An exact copy of the data below is required; return it in full.

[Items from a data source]
══════════════════════════════
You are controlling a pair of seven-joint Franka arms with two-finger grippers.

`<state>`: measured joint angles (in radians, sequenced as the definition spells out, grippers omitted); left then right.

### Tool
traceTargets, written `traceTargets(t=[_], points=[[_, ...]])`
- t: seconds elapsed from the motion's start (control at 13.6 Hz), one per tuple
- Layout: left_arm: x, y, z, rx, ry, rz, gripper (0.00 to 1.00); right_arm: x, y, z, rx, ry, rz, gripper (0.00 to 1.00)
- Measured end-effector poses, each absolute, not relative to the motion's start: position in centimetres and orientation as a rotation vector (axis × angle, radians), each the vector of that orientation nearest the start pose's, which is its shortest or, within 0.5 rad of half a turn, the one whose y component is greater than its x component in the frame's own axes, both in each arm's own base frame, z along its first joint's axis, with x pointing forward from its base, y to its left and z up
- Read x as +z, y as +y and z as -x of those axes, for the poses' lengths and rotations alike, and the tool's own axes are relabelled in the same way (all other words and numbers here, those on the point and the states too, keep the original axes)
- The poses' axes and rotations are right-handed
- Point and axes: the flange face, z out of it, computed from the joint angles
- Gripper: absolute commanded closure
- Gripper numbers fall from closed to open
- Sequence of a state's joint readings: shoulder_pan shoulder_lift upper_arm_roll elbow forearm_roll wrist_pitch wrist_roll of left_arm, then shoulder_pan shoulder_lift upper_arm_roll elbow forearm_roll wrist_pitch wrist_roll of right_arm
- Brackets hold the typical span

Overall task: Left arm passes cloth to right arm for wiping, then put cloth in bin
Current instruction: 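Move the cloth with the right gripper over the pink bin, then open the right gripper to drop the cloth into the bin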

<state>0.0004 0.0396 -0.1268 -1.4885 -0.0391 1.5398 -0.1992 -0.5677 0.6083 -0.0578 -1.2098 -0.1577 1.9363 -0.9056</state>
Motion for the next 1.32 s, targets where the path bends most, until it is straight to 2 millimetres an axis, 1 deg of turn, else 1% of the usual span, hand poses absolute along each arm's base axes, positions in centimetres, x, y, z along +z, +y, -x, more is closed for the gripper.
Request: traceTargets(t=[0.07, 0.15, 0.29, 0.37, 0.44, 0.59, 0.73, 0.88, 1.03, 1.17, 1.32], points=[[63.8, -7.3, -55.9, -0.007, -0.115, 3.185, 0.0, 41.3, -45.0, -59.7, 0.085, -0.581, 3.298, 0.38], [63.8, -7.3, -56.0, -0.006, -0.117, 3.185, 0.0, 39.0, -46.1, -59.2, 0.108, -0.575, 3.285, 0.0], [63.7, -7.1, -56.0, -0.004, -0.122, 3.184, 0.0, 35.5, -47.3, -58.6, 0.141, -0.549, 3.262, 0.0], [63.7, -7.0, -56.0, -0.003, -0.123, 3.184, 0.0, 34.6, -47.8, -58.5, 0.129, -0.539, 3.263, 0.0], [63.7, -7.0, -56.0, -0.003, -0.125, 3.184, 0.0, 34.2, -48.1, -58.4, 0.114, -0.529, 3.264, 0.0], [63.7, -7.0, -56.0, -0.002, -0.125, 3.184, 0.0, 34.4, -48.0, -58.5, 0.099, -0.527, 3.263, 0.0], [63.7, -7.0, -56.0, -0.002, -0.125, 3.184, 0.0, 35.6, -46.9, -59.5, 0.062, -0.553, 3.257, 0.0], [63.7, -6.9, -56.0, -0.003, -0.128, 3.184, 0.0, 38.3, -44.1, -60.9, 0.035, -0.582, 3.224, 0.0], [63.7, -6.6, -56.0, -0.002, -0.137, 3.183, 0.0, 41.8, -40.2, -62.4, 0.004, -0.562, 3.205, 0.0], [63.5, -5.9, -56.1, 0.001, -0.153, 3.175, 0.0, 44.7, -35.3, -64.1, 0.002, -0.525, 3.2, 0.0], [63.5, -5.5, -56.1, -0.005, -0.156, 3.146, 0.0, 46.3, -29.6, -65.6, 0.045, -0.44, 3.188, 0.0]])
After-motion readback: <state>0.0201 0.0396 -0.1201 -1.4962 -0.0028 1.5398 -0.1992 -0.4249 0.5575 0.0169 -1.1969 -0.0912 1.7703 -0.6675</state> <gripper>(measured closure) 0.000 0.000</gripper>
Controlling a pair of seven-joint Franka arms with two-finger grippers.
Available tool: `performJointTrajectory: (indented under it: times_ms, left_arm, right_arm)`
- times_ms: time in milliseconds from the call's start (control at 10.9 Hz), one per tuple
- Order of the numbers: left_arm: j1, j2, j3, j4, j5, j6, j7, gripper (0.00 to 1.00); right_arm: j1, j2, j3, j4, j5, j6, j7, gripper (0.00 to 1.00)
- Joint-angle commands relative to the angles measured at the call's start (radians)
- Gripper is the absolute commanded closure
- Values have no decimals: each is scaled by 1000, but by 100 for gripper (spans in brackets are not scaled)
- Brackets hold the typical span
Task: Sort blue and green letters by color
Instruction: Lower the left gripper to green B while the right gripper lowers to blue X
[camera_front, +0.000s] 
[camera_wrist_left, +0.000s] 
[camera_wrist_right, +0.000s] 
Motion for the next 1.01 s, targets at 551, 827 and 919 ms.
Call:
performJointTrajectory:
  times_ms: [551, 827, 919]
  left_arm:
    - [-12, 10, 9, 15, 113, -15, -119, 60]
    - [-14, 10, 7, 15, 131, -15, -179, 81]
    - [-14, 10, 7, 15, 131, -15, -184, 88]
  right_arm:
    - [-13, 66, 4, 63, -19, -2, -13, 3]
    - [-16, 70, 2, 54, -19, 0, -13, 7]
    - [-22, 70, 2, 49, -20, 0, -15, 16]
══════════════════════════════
Result for this task -
You are controlling a pair of seven-joint Franka arms with two-finger grippers.

`<state>`: measured joint angles (in radians, sequenced as the definition spells out, grippers omitted); left then right.

### Tool
traceTargets, written `traceTargets(t=[_], points=[[_, ...]])`
- t: seconds elapsed from the motion's start (control at 13.6 Hz), one per tuple
- Layout: left_arm: x, y, z, rx, ry, rz, gripper (0.00 to 1.00); right_arm: x, y, z, rx, ry, rz, gripper (0.00 to 1.00)
- Measured end-effector poses, each absolute, not relative to the motion's start: position in centimetres and orientation as a rotation vector (axis × angle, radians), each the vector of that orientation nearest the start pose's, which is its shortest or, within 0.5 rad of half a turn, the one whose y component is greater than its x component in the frame's own axes, both in each arm's own base frame, z along its first joint's axis, with x pointing forward from its base, y to its left and z up
- Read x as +z, y as +y and z as -x of those axes, for the poses' lengths and rotations alike, and the tool's own axes are relabelled in the same way (all other words and numbers here, those on the point and the states too, keep the original axes)
- The poses' axes and rotations are right-handed
- Point and axes: the flange face, z out of it, computed from the joint angles
- Gripper: absolute commanded closure
- Gripper numbers fall from closed to open
- Sequence of a state's joint readings: shoulder_pan shoulder_lift upper_arm_roll elbow forearm_roll wrist_pitch wrist_roll of left_arm, then shoulder_pan shoulder_lift upper_arm_roll elbow forearm_roll wrist_pitch wrist_roll of right_arm
- Brackets hold the typical span

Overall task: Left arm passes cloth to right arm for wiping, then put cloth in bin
Current instruction: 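Move the cloth with the right gripper over the pink bin, then open the right gripper to drop the cloth into the bin
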
<state>0.0004 0.0396 -0.1268 -1.4885 -0.0391 1.5398 -0.1992 -0.5677 0.6083 -0.0578 -1.2098 -0.1577 1.9363 -0.9056</state>
Motion for the next 1.32 s, targets where the path bends most, until it is straight to 2 millimetres an axis, 1 deg of turn, else 1% of the usual span, hand poses absolute along each arm's base axes, positions in centimetres, x, y, z along +z, +y, -x, more is closed for the gripper.
Request: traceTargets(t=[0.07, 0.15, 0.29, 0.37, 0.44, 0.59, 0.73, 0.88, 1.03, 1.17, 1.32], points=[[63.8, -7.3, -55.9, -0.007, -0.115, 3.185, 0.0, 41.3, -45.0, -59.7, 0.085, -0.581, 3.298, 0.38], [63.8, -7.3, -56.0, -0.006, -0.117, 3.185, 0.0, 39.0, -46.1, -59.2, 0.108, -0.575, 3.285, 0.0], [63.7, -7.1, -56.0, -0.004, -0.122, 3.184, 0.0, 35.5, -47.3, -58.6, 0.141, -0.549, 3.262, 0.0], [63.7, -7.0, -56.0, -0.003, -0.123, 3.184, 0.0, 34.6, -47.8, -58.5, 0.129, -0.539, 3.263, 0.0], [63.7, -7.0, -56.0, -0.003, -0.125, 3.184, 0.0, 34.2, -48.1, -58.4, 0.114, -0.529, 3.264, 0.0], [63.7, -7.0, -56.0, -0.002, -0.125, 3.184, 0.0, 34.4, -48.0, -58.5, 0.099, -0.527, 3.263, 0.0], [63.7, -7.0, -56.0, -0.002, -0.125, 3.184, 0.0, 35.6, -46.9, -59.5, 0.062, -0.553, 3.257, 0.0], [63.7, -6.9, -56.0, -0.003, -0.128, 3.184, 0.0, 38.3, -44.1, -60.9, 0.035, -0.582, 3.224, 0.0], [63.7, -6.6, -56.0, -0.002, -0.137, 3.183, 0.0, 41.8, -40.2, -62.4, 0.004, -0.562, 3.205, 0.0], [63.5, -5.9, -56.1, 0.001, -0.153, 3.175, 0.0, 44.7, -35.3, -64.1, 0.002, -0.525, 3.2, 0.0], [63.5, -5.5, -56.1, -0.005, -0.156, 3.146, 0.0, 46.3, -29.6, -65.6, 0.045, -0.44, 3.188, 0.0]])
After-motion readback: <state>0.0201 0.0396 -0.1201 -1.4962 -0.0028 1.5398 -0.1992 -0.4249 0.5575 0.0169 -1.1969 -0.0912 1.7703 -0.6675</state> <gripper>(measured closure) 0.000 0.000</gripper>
Controlling a pair of seven-joint Franka arms with two-finger grippers.
Available tool: `performJointTrajectory: (indented under it: times_ms, left_arm, right_arm)`
- times_ms: time in milliseconds from the call's start (control at 10.9 Hz), one per tuple
- Order of the numbers: left_arm: j1, j2, j3, j4, j5, j6, j7, gripper (0.00 to 1.00); right_arm: j1, j2, j3, j4, j5, j6, j7, gripper (0.00 to 1.00)
- Joint-angle commands relative to the angles measured at the call's start (radians)
- Gripper is the absolute commanded closure
- Values have no decimals: each is scaled by 1000, but by 100 for gripper (spans in brackets are not scaled)
- Brackets hold the typical span
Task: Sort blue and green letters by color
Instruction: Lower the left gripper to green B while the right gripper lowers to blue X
[camera_front, +0.000s] 
[camera_wrist_left, +0.000s] 
[camera_wrist_right, +0.000s] 
Motion for the next 1.01 s, targets at 551, 827 and 919 ms.
Call:
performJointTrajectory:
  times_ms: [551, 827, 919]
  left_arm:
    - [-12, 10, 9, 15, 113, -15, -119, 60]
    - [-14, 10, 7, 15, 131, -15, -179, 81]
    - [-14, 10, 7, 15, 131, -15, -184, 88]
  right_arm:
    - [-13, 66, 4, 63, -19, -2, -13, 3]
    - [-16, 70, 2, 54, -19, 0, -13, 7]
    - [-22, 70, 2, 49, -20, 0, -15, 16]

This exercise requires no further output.